Follow Datanami:
November 15, 2011

The Big Data Opportunity for HPC

Intersect360 Research

The world is changing, this time at the speed of data…

With the explosion of new devices, sensors, GIS-based services, social networks, and cutting edge tools that deliver real-time feeds over the web and into datacenters large and small, global data generation continues unchecked. Despite this near-constant flood of data, many enterprises are looking ahead to the wealth of possibilities this kind of diverse, deep, often real-time view into business-critical trends, behaviors and patterns can yield.

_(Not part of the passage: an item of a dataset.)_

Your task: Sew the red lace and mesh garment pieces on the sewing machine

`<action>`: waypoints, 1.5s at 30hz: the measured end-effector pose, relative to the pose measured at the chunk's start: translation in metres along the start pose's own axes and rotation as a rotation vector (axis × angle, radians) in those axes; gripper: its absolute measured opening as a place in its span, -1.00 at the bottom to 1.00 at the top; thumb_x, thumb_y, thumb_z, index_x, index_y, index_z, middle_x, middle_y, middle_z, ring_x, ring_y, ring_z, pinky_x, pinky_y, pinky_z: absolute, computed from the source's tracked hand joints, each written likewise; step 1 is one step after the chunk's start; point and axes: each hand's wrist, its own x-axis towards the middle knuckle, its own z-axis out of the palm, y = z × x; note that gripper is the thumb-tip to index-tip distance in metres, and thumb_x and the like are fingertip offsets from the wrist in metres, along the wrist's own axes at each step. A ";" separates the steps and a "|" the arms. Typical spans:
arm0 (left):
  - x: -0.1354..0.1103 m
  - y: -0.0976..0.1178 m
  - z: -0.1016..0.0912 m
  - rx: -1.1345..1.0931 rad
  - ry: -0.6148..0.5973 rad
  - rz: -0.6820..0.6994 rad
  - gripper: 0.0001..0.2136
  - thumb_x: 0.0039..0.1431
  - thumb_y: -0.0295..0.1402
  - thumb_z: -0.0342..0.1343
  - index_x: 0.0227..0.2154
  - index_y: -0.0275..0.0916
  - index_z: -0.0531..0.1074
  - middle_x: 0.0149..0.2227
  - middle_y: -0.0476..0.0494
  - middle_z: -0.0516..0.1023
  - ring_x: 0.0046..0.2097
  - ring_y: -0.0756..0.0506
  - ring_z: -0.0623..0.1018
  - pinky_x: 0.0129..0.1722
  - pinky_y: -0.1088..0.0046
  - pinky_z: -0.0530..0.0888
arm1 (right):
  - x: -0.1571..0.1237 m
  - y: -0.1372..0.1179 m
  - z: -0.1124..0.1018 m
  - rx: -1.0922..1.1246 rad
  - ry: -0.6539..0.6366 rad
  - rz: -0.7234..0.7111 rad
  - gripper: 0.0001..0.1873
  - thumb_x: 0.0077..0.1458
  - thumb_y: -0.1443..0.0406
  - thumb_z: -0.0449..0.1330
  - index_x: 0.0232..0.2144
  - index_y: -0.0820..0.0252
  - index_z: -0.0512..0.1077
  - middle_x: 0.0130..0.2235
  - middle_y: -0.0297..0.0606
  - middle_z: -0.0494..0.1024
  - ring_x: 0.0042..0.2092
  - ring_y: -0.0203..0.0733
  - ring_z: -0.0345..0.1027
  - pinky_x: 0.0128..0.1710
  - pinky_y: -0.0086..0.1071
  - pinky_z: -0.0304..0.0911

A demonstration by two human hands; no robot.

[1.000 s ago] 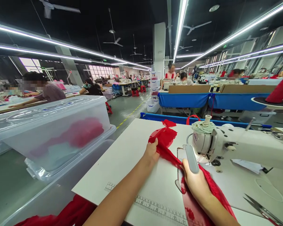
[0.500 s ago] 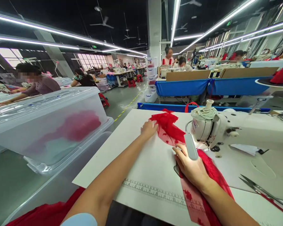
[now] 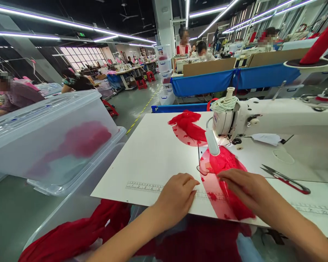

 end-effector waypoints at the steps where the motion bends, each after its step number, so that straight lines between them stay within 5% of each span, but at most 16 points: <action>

Across the range of big data applications – in enterprise and research analytics, in real-time analytics and complex event processing, in data mining and visualization – organizations are seeking to make their data actionable. That is, they seek to turn superior information into superior decisions. And although many of these organizations many not think of themselves as traditional “HPC” users, there are great opportunities for HPC technology vendors to apply their technologies to these new categories of problems.

Organizations that might have once considered high performance computing to be the exclusive domain for governments and research centers are now seeing the competitive edge that comes from HPC hardware and services—as well as the analytics advantages. Instead of trying to find the “missing middle,” in some ways, the increased adoption of big data analytics is leading that large segment of potential HPC users directly to the source of performance, latency and data-intensive computing experts in the supercomputing industry.

Categories of Big Data Applications

It would be far too simple to point to the term “big data” and claim that it referred only to size. In fact, the size alone is only a small part of the problem, especially for HPC vendors who are used to working with customers that handle large datasets. When viewed from an application standpoint, data-intensive computing can be defined as representing applications in which data movement is the primary bottleneck, or in which computing within the short lifespan of data is challenging. Unlike compute-intensive applications, which can often involve datasets that are smaller in size relative to those of data-intensive problems, much of big data is dedicated to I/O and data movement versus the execution of computation.

An additional element to this definition is needed to capture the importance of the applications within the big data ecosystem. These are sets of applications that can be classified under a number of functional banners, including complex event processing, advanced enterprise analytics (i.e., BI platforms that leverage real-time processing of both structured and unstructured data), complex visualization, data mining, and related software tools for addressing stream processing.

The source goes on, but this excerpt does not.